Haikal yang indra pendengarannya sangatlah tajam karena telah terlatih sejak dini akan penggibahan langsung menoleh ke arah pintu. Dia tersenyum lebar sambil melambai memanggil Danish untuk mendekat.

“Woilah tumben bujang yang satu ini kemarin, sini woi!” Panggilnya.

Danish cuman senyum canggung doang lalu melangkah maju pelan-pelan dengan perasaan yang grogi.

“Makan kacang, Dan.” Tawar Joni saat mengetahui bahwa yang datang adalah Danish.

Danish tersenyum tipis, “Makasih, Kak.”

Udah hampir lima menit Danish masih aja diem dengan mata yang sibuk perhatiin Joni perbaikin Dj-nya. Karena Haikal udah bosan mengamati Joni yang nggak pernah kelar-kelar makanya dia langsung kabur ke kawasan Juan dan Devano yang lagi sibuk nge-tiktok lagu Papi Chulo versi koplo.

“Buku apaan tuh, Dan?” Tanya Joni.

Joni emang anaknya easy going makanya Danish agak bisa beradaptasi dengan si tinggi itu.

“Buku tugas, Kak. Rencana sih kesini mau...” Danish menggaruk tengkuknya tak enak hati, “...numpang diajarin, Kak,”

Joni menghentikan aktivitasnya, dia lalu menatap Danish.

“Oh...punya tugas? Tentang apa?” Tanyanya lagi.

“Pemasaran media, Kak.” Jawab Danish dengan nada pelan.

Joni menatap kesegala penjuru ruangan hingga matanya menangkap Yaya yang lagi sibuk ngedit video jurnalistiknya.

“Dulu kalo gak salah semester berapa gitu, Yaya punya tugas pemasaran media. Lo jurusan komunikasi kan?”

Danish mengangguk, “I-iya, Kak.”

Joni tersenyum lalu menepuk pundak Danish. Dari auranya sih doi bisa merasakan kalo Joni pasti bakal nyuruh dia menemui ajalnya alias ke Kak Yaya. Aduh, rasanya mau skip tugas tapi gimana ya...motto hidupnya kan nilai A.

Mana mampu?

“Yaya, sini deh bentar! Junior lo minta pencerahan nih soal tugas!” Teriak Joni memanggil Yaya.

Boom!

Style Yaya emang kayak anak jurnalistik banget, man. Apalagi rambutnya sengaja di gondrongin, mana pake baju kaos oblong. Ini mah kombinasi anak peminat liputan demo ditambah vibes teknik menyatu jadi satu. Vibe yang sukses membuat Danish makin kalang kabut.

“Apaan?” Balas Yaya.

Joni melambai, “Udah sini buruan!”

Yaya menghela nafas pasrah lalu bangkit dari pekerjaannya, “Nasib mahasiswa semester tua...”

Alpha cuman mengamati lalu selanjutnya memilih duduk di sofa. Doi banyak tugas tapi tetap aja masa bodoh, paling juga ntar nanti kelar kalo udah kerja sama anak teknik lainnya. Kakinya sengaja diselojorin ke depan dengan tangan yang sibuk mainin rubik. 

“Oh tugas ini...” Kata Yaya lalu selanjutnya menatap Danish, “Lo nggak ngerti bagian mananya?”

Danish rasanya mau kabur, bayangin lo ditatap ama Yaya dengan tatapan yang kesannya tuh tajem tapi sebenarnya doi biasa aja. Berasa jadi anak kecil yang dipalakin ama preman.

“I-itu...K-kak. B-bagian...” Jawab Danish kaku.

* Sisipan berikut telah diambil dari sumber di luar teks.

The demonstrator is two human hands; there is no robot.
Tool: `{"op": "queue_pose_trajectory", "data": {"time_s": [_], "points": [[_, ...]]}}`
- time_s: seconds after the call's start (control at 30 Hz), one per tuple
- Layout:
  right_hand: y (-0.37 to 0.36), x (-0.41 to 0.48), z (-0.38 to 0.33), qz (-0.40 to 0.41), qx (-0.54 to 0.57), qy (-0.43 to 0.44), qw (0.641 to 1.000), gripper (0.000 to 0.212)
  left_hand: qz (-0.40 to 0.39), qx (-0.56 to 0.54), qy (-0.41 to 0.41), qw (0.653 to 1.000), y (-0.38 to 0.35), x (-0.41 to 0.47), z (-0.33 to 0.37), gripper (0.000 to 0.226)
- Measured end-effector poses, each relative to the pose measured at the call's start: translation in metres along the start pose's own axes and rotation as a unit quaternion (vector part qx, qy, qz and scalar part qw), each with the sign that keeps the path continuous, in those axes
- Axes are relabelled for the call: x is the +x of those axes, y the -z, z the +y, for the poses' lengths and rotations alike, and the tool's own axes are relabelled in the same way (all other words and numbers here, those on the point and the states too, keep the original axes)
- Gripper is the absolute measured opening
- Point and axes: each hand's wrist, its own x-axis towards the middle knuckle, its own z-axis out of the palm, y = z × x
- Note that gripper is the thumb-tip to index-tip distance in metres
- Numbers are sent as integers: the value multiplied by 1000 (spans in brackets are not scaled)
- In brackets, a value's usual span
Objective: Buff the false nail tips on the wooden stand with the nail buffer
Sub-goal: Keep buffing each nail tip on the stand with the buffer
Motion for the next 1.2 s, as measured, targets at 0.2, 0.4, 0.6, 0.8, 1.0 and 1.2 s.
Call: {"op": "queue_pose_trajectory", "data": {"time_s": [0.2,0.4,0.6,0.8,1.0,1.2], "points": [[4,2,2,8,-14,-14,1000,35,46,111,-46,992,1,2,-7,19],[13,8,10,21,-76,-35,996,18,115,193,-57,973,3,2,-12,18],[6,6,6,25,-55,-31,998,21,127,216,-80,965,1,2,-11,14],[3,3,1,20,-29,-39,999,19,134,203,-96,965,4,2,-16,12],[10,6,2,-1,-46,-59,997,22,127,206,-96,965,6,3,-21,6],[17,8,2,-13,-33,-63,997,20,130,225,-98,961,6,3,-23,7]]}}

Yaya menyeritkan alis, “Lo napa sih? Gigigugugaga. Latah lo?”

Siapapun tolong bawa Danish kabur!

Ayolah, Danish ini cuman tantangan demi nilai A!

Ayo, mana jiwa ambismu!

Danish berusaha menguatkan dirinya sendiri walaupun tubuhnya udah ngerasa panas dingin. Joni menggeleng sambil berusaha menyadarkan Yaya untuk bersikap sebagaimana mestinya. Maklumlah Danish kayak gitu soalnya ini for the first time jadi wajarlah kalo canggung. Pikiran Joni sih gitu berusaha untuk berpikiran positif.

“Oke-oke, sorry kelepasan. Intinya aja lo nggak ngerti yang mana?” Ulang Yaya.

Danish menarik nafasnya pelan lalu menunjuk isi bukunya yang berisi catatan tugasnya.

“G-gini...Kak. Tugasnyakan disuruh buat media terus aku harus nentuin 4p nya gimana,” Nada bicara Danish udah mengalami peningkatan dengan berakting seolah ngerasa biasa aja.

Yaya tertawa, “Ciah, aku-kamu. Jangan gitu lah ah ntar jadi kita,” ia menepuk bahu Danish dengan gak selow buat anak itu jadi kaget, “Panggil gue-lo aja. Selow kalo ama gue mah!”

“O-oke, Kak!” Jawab Danish diiringi dengan tawa canggungnya.

Yaya mulai mengambil pulpen yang ada ditangan Danish kemudian mencoret-coret tulisan diatas buku cowok itu.

“4P itu Product, Place, Price dan Promotion. Nah, tugasnya lo disuruh buat media terserah namanya apa. Lo buat web aja biar mudah diakses banyak orang,” Terang Yaya.

Danish cuman ngangguk-ngangguk sambil nunggu kata apalagi yang akan diucapkan oleh Yaya.

“Gini deh...lo nulis aja apa yang gue bilang biar tugas lo cepet kelar, oke? Gue mau ngedit konten juga soalnya,” Ucap Yaya.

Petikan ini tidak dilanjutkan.